The laurels fit snugly on my brow, and the cash bonuses fit even snugger in my bank account. But even then, as an un-dipped catechumen, I could tell I was doing my soul no favors. The psychological gamesmanship was just too much fun. Few pleasures are headier than that of sitting in judgment of your social superiors — test-drive a tumbril and you’ll pay sticker price. When I explained this to Fr. S, he said, “Start saying the night prayer.”
“You mean the complines?” I pronounced the word to rhyme with combine, the harvesting machine. Not bothering to correct me — he was from Minnesota — Fr. S said, “Yes. I’ve always found those put me in a more peaceful state of mind.”
So I went to Unversalis.com and looked up the night prayer. I can’t find which psalm it included, but it was one of the nice ones, a regular James Taylor ballad. Today’s is psalm 15, the one where the narrator sings about how God won’t leave his soul in the underworld or let him decay. As I recall, that was the gist, and it fell absolutely flat. I was daily engaged in a struggle where I had to use my store of emotional sadism as a lever to pry borrowers out of their duplicity and inertia. No verses reflected that sense of all-round culpability, of fallenness pitted against fallenness. I gave up my complines after a week and kept the job for another year.
Maybe I’d have found something more relevant if I’d looked up sexts. They’re scheduled for noon, right around the time acedia, or the noonday demon, is supposed to be up to her dirty work. It stands to reason the breviary would include something that packed a wallop. Well, maybe it does, but judging by today’s offering, the wallop’s not precisely the kind I was after. Today’s is Psalm 118, the one where God has rebuked the proud and saved His servant from scorn and contempt because he’s kept His decrees. That’s fine for a paranoiac who’s also righteous, but what about one who isn’t? Isn’t there one where the speaker tells God, “I know I’m just as bad in my own way as the people who are up my ass, but could You still choose me over them?”
As I become more accustomed to psalmic imagery, it’s dawning on me that I stumbled by taking the words too literally. In The Cloister Walk, Kathleen Norris observes that the psalms’ chief advantage is their disregard of systematic theology.

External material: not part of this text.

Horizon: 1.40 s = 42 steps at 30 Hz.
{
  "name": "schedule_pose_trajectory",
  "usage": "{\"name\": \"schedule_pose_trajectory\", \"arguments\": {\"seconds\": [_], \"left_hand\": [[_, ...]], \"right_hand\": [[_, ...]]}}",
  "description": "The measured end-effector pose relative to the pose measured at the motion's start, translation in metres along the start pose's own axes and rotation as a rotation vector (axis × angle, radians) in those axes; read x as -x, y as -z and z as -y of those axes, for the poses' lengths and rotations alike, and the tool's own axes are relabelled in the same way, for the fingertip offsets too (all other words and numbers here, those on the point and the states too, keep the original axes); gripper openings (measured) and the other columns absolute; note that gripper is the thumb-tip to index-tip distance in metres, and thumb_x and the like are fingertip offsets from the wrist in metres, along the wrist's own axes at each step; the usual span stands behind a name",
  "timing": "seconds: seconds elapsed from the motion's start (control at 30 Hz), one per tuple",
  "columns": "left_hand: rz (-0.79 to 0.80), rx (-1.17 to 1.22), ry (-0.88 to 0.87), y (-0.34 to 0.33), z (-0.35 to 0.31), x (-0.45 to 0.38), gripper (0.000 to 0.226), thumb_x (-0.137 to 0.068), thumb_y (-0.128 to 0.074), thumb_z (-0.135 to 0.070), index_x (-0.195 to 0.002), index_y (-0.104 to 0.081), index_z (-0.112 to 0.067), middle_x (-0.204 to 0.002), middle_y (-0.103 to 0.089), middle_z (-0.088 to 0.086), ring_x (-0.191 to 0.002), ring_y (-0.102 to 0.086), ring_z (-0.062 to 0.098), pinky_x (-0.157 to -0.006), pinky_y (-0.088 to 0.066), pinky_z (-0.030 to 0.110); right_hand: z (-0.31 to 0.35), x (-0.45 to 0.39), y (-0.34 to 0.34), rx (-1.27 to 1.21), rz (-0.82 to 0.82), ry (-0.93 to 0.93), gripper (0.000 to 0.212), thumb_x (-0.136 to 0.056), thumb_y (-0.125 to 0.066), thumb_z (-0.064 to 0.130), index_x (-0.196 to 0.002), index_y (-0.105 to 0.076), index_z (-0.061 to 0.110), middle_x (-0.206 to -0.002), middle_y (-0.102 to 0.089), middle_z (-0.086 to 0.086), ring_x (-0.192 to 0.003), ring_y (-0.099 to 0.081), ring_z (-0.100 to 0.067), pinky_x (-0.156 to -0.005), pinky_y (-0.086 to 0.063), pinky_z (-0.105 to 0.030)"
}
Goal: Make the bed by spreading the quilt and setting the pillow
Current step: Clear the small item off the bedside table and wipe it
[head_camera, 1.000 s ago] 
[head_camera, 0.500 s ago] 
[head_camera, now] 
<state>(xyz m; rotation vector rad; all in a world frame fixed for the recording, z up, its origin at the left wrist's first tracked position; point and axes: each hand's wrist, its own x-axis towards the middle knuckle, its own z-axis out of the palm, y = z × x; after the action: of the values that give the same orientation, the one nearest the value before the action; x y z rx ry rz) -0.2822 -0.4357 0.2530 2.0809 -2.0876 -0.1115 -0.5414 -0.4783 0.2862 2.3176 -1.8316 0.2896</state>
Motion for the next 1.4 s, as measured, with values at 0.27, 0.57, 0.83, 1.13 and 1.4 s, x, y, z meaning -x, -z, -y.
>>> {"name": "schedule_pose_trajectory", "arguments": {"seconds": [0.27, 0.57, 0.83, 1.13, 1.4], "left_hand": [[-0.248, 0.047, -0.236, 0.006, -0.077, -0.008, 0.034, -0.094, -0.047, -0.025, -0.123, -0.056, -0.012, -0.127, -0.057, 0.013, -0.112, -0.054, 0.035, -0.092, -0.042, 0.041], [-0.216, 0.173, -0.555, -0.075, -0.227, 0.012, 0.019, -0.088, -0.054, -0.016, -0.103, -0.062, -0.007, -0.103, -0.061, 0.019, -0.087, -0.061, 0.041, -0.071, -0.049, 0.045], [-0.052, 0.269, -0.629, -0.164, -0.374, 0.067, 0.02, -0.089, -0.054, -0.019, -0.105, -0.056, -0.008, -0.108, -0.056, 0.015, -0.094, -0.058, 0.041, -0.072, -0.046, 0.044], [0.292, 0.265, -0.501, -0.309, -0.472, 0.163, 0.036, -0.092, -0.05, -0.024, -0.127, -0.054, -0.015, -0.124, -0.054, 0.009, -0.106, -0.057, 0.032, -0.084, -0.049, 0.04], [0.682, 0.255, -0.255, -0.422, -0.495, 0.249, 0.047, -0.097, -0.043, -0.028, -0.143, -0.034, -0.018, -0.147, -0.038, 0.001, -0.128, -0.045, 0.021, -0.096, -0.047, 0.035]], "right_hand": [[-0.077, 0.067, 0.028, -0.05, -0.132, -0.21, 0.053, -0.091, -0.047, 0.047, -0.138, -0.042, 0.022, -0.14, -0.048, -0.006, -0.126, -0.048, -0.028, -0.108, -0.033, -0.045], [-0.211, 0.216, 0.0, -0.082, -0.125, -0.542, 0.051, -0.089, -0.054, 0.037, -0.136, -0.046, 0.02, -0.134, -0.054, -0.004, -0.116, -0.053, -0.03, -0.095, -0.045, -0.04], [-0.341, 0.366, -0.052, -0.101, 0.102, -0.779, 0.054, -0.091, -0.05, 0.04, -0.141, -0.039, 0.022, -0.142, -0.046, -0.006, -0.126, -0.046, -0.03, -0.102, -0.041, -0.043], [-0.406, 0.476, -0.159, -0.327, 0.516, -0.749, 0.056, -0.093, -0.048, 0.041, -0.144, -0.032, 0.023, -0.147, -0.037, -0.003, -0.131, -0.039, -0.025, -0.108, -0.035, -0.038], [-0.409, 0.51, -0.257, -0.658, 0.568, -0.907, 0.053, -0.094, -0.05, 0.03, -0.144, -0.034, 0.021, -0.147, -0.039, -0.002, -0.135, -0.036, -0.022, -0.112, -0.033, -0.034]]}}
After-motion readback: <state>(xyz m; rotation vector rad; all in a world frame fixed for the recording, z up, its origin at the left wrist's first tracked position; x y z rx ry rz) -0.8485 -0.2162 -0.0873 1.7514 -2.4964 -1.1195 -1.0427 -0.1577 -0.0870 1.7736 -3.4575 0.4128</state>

No, the reader may not be nearly so upright or humble of heart as the narrator, nor nearly so encircled by Gebal, Ammon, and Amalek, but he can still snap his fingers to it, as Ken Kesey liked to say. Or, if he’s feeling very scrupulous, he can use the psalms as a mirror, as Norris says Athanasius, the Desert Father, advised. If he notes that the reflection flatters him too much, he can let it prick his conscience. Yes, be a nice boy like the One who’s having his beard plucked. Or at least try.
Mirrors can relfect many images. As I look into the mirror of the psalms this Lent, I see myself most often in the images of the bad guys, the ones who sit in te lurking places of the villages and whose ways will be made dark and slippery. In Psalm 4, the narrator orders them; “Meditate within your heart on your bed and be still.” I’m finding it good advice.